Gas chromatography/mass spectrometry analyses of [2,3,3-d3] serine, [2,3,3-d3] cysteine and [3-13 C] cysteine in plasma and skin protein: measurement of transsulphuration in young sheep.

A new procedure using stable isotope labelled serine (L-[2,3,3-d3] serine) and cysteine (L[13-3-13 C] cysteine) and analysis by gas chromatography/mass spectrometry (GC/MS) has been developed to measure transsulphuration in sheep. The enrichments of the tracers in plasma and skin biopsy samples were measured by GC/electron impact MS analysis of the t-butyldimethylsilyl derivatives. The measured recoveries of the standards enriched with [3-13 C] cysteine from 0.1% to 8%, or with [2,3,3-d3] serine from 0.14% to 14% were greater than 99% of the theoretical values, and the variation coefficients were less than 3% when the enrichment was higher than 0.5%. The use of dithiothreitold (DTT) as a reducing agent before deproteinization of the sample and during the derivatizations successfully increased the cysteine peak area and significantly improved reproducibility in the analysis.
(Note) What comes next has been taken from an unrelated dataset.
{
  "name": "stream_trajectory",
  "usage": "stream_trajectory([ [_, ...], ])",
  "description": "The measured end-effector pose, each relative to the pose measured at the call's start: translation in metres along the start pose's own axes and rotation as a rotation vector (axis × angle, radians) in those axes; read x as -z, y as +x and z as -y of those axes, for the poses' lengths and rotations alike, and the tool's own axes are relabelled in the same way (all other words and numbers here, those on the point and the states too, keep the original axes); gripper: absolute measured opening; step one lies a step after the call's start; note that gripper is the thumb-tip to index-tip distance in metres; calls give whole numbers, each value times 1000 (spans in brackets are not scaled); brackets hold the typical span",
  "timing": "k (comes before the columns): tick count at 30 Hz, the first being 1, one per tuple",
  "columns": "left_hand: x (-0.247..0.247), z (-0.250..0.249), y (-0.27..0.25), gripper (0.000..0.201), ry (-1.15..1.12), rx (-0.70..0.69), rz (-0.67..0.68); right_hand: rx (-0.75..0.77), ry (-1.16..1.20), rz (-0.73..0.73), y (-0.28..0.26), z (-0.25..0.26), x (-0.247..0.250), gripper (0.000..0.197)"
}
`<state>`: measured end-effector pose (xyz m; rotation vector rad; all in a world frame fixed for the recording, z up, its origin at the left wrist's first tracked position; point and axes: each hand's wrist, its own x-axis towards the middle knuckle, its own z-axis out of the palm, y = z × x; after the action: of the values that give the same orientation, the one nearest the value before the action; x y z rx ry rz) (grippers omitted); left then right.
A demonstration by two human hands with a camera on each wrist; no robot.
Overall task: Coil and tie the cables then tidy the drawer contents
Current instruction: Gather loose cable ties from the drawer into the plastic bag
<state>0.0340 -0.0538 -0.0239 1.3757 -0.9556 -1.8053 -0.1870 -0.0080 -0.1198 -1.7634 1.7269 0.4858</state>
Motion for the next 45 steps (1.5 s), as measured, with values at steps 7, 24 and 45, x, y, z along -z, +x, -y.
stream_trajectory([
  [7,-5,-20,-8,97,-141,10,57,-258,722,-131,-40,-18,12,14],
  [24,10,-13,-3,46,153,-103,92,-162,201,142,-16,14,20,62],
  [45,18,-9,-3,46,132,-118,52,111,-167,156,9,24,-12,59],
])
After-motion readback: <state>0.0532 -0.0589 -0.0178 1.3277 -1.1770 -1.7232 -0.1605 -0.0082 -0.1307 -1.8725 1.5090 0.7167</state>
The cysteine residues in protein from the skin biopsy were also during the protein hydrolysis with DTT in 6 n HCI. The method was applied to measure transsulphuration of methionine in young sheep. The amount of cysteine derived from transsulphuration accounted for 17% to 21% of the irreversible loss rate of cysteine, depending on the substrate supplies. The results are consistent with other reports. Compared with conventional methods of measuring transsulphuration using radioactive isotopes, the processes of animal experimentation was sample analysis were simple, and there were no radiation hazards. The method should prove useful in studies on the metabolism of methionine and cysteine in human and animals.